> **EXERCISE**: Could you reproduce the lines below from the one with "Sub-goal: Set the" through the one with "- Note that"? Keep both ends and add nothing.

§

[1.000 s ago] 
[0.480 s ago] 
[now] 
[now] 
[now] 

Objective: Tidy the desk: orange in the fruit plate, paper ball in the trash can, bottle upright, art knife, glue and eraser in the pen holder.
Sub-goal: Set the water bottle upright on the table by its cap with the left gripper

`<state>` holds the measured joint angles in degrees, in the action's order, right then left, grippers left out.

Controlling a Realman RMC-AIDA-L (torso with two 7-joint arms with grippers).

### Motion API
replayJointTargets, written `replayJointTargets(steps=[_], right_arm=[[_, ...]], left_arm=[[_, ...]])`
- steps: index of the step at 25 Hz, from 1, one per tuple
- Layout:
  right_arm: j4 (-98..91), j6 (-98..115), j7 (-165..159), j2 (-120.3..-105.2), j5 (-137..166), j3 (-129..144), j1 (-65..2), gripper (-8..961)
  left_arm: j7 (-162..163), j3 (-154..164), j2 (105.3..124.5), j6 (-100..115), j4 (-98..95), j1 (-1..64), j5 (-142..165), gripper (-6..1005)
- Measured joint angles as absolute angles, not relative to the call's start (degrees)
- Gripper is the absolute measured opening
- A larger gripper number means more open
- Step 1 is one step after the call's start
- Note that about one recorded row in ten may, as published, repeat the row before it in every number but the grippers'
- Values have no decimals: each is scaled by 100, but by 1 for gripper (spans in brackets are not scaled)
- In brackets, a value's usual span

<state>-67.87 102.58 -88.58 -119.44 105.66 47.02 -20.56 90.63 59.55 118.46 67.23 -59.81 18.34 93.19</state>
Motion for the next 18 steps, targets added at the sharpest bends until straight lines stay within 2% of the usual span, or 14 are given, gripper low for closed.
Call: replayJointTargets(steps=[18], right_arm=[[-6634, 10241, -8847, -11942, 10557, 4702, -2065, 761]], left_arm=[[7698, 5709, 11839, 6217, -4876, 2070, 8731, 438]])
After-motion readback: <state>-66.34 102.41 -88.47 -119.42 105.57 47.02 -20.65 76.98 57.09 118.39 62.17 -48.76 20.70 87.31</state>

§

> **SOLUTION BELOW**:
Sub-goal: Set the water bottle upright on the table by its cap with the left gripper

`<state>` holds the measured joint angles in degrees, in the action's order, right then left, grippers left out.

Controlling a Realman RMC-AIDA-L (torso with two 7-joint arms with grippers).

### Motion API
replayJointTargets, written `replayJointTargets(steps=[_], right_arm=[[_, ...]], left_arm=[[_, ...]])`
- steps: index of the step at 25 Hz, from 1, one per tuple
- Layout:
  right_arm: j4 (-98..91), j6 (-98..115), j7 (-165..159), j2 (-120.3..-105.2), j5 (-137..166), j3 (-129..144), j1 (-65..2), gripper (-8..961)
  left_arm: j7 (-162..163), j3 (-154..164), j2 (105.3..124.5), j6 (-100..115), j4 (-98..95), j1 (-1..64), j5 (-142..165), gripper (-6..1005)
- Measured joint angles as absolute angles, not relative to the call's start (degrees)
- Gripper is the absolute measured opening
- A larger gripper number means more open
- Step 1 is one step after the call's start
- Note that about one recorded row in ten may, as published, repeat the row before it in every number but the grippers'

Nothing else is needed to finish the exercise.